How your mindset can change your world

From Sunday Morning, 10:04 am on 1 May 2022

Science journalist David Robson's new book, The Expectation Effect: How Your Mindset Can Transform Your Life, sets out to help people harness the mind-body connection that can improve their lives.

Combining cutting-edge neuroscience with narrative, Robson explores the incredible ways our mindset shapes every single facet of our lives, revealing how your brain holds the keys to unlock a better you.

David Robson

David Robson Photo: supplied

Robson’s book looks at plenty of research and examples where it has been shown our own expectations towards things like dieting, exercise, and ageing can change us physiologically and in turn, over time, biologically too.

And it all starts with the brain, which builds up simulations of experiences, often before we’ve even experienced them, he says.

“When that information does come in through our eyes or our ears, that information is actually refining the models that the brain has already built.

“Some neuroscientists say the reality we experience is this kind of controlled hallucination because about 90 percent is created from within and then 10 percent of what we’re experiencing is coming from that data hitting our senses.”

For example, our mindset on dieting can also determine how we read the signals from our gut, affect how hungry we feel, and change our hormonal hunger response, he says.

“When we’re on a diet we often ignore every element of what we’re eating apart from the calorie count and we focus so much on the number of calories that we’re missing out.

“This creates this mindset of scarcity, you know, you’re telling your brain that actually you’re going to be really depleted in the important nutrients and energy that you need to get through the day and then that has a physiological effect on the body.”

That’s why cultivating an indulgent attitude to food can help you lose weight, he says.

“If you’re expecting food to have fewer calories, you see higher levels of that crucial hormone [ghrelin] after eating so your body is still expressing the hormone that’s telling it to seek new food because you’ve got this mindset of scarcity.

“What we want to do is to avoid the mindset of scarcity and the best way to do that is to actually stop focusing so heavily on what you’re missing out on your food … so you really want to focus even more than when you weren’t dieting on things like the flavours and textures and making sure they feel really satisfying for you.”

Research has also consistently shown that those who view ageing positively live longer (about 7.5 years) than those who don't, he says.

“The researchers then tried to join the dots of how that could possibly be the case. The most obvious mechanism would be differences in behaviour.

“It could just be that if you’re defeatist about ageing, you’re less likely to do exercise, you might just take less case of your body and that’s almost certainly one aspect but what we also know is there’s some kind physiological mechanism here too.”

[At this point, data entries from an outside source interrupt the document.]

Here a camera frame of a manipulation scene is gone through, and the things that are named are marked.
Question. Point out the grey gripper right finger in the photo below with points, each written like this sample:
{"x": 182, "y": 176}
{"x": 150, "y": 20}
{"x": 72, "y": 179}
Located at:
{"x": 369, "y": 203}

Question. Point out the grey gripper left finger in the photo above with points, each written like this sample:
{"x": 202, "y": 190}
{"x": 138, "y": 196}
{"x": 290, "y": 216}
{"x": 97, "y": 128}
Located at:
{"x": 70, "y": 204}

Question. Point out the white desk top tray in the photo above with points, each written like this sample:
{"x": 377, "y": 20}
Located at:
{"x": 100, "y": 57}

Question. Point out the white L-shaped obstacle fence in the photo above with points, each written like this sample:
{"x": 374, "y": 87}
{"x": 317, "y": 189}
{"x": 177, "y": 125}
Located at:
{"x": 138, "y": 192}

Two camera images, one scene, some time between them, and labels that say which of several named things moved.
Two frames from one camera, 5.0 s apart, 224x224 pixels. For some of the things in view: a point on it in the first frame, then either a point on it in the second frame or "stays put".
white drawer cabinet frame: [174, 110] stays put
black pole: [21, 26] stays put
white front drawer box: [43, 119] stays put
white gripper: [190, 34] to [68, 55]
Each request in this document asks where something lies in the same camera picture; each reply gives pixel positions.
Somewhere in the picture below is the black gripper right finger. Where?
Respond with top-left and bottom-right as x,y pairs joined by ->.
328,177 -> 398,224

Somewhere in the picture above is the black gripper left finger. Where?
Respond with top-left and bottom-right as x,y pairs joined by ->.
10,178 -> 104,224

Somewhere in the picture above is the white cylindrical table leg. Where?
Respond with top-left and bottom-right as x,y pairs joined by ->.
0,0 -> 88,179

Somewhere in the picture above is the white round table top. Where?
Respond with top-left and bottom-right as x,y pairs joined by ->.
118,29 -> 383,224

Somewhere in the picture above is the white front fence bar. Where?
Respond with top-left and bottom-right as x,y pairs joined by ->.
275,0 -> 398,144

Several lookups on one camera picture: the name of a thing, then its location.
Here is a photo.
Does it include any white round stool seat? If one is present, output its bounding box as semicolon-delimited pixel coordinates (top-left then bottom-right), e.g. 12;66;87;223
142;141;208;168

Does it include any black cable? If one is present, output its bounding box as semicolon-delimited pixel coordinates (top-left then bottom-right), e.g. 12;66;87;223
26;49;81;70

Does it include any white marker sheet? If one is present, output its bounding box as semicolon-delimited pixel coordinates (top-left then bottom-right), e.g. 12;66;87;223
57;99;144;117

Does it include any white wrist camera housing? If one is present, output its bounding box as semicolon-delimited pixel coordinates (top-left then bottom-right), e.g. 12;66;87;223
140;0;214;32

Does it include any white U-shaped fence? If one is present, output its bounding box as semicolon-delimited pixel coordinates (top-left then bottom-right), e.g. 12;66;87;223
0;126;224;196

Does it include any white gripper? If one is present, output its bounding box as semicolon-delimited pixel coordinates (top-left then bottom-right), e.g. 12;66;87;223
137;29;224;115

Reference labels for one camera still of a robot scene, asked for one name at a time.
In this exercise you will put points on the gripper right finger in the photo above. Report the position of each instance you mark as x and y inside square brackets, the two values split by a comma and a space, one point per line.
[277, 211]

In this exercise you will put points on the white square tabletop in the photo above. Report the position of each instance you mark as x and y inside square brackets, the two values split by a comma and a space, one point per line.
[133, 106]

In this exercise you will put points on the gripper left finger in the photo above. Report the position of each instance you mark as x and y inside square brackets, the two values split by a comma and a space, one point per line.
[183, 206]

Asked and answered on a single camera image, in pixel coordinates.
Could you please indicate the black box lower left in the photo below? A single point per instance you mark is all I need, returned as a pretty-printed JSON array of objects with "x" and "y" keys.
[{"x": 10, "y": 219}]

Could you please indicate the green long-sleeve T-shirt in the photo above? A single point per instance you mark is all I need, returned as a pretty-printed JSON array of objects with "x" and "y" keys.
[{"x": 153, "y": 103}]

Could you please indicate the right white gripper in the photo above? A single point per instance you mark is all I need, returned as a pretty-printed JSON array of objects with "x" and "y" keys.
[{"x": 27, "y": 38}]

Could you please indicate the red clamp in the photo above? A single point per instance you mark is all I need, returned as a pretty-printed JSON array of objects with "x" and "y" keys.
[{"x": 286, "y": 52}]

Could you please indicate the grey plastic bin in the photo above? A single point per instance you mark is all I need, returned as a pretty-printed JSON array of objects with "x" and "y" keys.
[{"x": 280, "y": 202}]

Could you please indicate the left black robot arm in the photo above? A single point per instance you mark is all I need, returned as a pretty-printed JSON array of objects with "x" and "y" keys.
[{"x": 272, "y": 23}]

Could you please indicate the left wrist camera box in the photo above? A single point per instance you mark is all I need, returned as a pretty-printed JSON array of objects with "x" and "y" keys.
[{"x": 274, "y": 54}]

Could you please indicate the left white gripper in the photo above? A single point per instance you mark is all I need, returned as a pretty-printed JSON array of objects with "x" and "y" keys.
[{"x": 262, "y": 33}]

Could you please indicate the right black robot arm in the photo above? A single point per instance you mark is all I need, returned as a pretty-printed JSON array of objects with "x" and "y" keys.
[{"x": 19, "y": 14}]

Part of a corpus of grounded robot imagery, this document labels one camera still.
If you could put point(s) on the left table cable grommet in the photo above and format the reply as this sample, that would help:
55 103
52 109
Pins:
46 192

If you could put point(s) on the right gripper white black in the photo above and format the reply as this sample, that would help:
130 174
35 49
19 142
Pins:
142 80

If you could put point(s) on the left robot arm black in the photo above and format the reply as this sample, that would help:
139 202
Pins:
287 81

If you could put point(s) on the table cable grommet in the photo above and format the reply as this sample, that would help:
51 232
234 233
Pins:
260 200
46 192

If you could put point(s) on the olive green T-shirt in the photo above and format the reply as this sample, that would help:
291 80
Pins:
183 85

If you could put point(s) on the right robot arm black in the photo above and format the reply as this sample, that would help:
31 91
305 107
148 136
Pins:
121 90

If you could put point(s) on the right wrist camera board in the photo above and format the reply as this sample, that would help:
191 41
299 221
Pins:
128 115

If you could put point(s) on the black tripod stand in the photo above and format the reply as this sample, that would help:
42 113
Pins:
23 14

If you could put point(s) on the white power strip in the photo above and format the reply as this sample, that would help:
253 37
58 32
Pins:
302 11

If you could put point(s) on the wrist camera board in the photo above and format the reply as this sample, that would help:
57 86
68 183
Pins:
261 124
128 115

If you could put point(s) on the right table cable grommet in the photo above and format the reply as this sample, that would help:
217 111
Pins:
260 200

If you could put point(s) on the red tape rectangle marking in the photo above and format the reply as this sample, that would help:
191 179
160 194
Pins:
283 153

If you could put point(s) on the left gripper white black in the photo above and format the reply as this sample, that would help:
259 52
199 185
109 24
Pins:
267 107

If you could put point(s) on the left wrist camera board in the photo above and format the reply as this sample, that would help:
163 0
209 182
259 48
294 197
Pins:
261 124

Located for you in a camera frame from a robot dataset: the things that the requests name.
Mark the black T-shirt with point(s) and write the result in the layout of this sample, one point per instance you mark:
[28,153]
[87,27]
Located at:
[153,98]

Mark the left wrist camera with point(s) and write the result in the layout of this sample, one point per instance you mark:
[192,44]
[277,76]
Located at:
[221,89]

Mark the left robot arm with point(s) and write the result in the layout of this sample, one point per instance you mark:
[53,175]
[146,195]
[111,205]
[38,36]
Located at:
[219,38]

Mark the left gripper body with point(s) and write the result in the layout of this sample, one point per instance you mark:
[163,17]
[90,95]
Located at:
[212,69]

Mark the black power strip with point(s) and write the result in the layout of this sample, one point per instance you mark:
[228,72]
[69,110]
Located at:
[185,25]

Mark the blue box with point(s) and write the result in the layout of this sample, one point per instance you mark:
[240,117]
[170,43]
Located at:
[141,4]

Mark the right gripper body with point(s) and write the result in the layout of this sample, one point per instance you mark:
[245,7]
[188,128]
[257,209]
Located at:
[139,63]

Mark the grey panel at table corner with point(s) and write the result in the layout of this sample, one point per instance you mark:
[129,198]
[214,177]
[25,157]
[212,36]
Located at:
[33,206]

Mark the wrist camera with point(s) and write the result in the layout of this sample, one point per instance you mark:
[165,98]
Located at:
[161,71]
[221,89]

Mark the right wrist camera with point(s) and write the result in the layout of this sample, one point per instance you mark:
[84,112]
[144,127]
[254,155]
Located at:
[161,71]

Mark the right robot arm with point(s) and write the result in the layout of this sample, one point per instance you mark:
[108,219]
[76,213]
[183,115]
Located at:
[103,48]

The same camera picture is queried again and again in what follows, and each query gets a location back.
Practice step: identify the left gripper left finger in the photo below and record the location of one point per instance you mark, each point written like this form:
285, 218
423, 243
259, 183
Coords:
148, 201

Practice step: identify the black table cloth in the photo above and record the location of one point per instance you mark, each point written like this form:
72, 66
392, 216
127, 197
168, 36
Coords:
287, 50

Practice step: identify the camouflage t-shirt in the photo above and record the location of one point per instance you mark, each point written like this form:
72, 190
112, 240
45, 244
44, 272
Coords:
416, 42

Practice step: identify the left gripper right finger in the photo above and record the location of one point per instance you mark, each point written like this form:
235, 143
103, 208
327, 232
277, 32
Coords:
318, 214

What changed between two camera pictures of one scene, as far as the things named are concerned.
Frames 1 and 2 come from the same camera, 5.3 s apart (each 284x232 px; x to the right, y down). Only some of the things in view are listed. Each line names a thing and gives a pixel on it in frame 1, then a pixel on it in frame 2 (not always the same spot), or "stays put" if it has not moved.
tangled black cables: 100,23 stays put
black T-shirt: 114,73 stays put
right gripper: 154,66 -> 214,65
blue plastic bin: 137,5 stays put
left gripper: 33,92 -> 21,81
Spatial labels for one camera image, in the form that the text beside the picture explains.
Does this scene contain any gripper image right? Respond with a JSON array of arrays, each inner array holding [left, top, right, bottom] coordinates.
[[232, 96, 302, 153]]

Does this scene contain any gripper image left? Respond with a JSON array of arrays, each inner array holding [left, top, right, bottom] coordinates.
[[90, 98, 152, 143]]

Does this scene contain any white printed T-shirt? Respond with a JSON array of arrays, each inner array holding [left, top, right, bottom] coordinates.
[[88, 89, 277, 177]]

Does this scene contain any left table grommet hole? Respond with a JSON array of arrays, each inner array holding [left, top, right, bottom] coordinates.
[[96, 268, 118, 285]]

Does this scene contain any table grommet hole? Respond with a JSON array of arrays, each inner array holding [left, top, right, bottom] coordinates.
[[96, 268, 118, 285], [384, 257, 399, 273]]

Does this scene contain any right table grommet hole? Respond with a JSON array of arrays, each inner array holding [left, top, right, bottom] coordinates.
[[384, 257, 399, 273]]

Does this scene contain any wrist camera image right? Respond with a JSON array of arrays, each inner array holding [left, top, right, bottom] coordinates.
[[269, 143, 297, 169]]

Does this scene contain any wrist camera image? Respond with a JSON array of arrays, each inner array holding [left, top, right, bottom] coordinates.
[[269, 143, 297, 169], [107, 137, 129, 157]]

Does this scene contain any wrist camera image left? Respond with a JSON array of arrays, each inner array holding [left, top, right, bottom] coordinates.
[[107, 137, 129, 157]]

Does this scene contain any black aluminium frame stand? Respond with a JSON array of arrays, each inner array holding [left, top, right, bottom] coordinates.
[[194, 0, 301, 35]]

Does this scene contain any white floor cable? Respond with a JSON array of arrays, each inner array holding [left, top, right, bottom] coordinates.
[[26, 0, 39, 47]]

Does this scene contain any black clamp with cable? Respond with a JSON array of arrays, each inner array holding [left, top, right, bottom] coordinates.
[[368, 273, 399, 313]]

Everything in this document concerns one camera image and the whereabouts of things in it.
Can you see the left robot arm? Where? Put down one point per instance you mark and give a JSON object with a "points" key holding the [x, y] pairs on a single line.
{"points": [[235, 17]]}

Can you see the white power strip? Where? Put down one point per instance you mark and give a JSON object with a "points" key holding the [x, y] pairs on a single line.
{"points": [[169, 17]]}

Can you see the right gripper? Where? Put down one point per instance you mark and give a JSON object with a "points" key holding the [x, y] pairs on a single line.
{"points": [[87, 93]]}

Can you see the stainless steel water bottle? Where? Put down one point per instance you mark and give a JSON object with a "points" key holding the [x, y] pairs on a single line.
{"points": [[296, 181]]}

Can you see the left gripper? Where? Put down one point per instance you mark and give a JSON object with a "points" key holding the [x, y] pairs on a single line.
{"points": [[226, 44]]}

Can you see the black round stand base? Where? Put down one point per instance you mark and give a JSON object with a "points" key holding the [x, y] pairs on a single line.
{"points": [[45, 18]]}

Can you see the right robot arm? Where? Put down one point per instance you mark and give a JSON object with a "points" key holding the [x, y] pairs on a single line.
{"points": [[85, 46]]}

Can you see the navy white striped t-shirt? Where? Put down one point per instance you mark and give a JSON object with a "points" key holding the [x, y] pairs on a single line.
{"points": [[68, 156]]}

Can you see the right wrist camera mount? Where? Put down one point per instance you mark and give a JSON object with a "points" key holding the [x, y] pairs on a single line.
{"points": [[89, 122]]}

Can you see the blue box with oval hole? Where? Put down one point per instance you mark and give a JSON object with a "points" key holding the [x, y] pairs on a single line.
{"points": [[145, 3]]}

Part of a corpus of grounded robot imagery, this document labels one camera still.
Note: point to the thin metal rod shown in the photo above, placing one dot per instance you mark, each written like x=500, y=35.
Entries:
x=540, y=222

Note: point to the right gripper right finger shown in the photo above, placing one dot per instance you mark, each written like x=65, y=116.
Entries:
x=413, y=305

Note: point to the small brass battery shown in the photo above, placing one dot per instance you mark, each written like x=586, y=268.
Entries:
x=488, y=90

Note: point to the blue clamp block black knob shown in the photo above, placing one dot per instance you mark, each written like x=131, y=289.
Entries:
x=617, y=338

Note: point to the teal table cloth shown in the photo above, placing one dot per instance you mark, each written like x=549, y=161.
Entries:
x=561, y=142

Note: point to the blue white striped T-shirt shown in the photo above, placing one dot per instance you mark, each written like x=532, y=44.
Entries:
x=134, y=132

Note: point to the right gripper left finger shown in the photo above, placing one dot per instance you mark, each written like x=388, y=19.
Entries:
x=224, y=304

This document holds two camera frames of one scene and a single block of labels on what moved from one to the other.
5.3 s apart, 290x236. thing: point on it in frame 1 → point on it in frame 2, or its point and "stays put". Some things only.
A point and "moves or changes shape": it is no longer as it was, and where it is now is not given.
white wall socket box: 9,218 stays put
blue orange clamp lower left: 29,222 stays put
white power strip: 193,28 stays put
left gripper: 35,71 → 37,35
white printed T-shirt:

The difference is even noticeable on an individual cell level, with people with negative age beliefs having a faster ‘epigenetic clock’, he says.

“It seems to be that if you associate ageing with decline you just feel more vulnerable and that means all of the challenges that you face are going to be more stressful.

“That heightened stress response means higher levels of cortisol, higher levels of inflammation in the body over a long period of time and we know that chronic inflammation and chronically high levels of cortisol that that can cause bodily wear and tear, that’s going to contribute to numerous diseases from cardiovascular disease to Alzheimer’s disease.”

Another example Robson explores is placebos - often used in medicine research – which have been shown to correspond to physiological changes in the body.

“If you take a placebo believing that it’s a painkiller then your brain actually starts to release its own endogenous painkillers, so chemicals called opioids and endocannabinoids that actually work as painkillers.

“So we know the placebo effect is real, it can be powerful and what’s even more amazing is that actually we know now you can give people a placebo, and they can even know they’re taking a placebo so you don’t need any deception, and they can still get some kind of benefit.”

On the flipside, the mere thought of having a symptom or disease can actually make us ill, Robson says.

“There’s good research showing that for some people with wheat allergies – not everyone, but for some people – they’re experiencing this negative expectation effect.

“So in trials with these people, when they’ve been given foods that don’t contain any wheat products at all, so they’re completely free of gluten but they’re told it contains gluten, these people still showed the symptoms as if they were having this kind of sensitivity to that food so they might still be getting that bloated feeling or problems with their digestion.”

Reinforcements in our culture and media about things like allergies, dangers of stress or consequences of a lack of sleep can actually trigger our negative expectations, he says.

“That might explain actually why with all the media coverage we’ve had of these kinds of allergies and sensitivities that actually the rates have really sky rocketed, increased from few percent to more than 30 percent in lots of European countries, possibly because the media is kind of spreading this negative expectation effect.”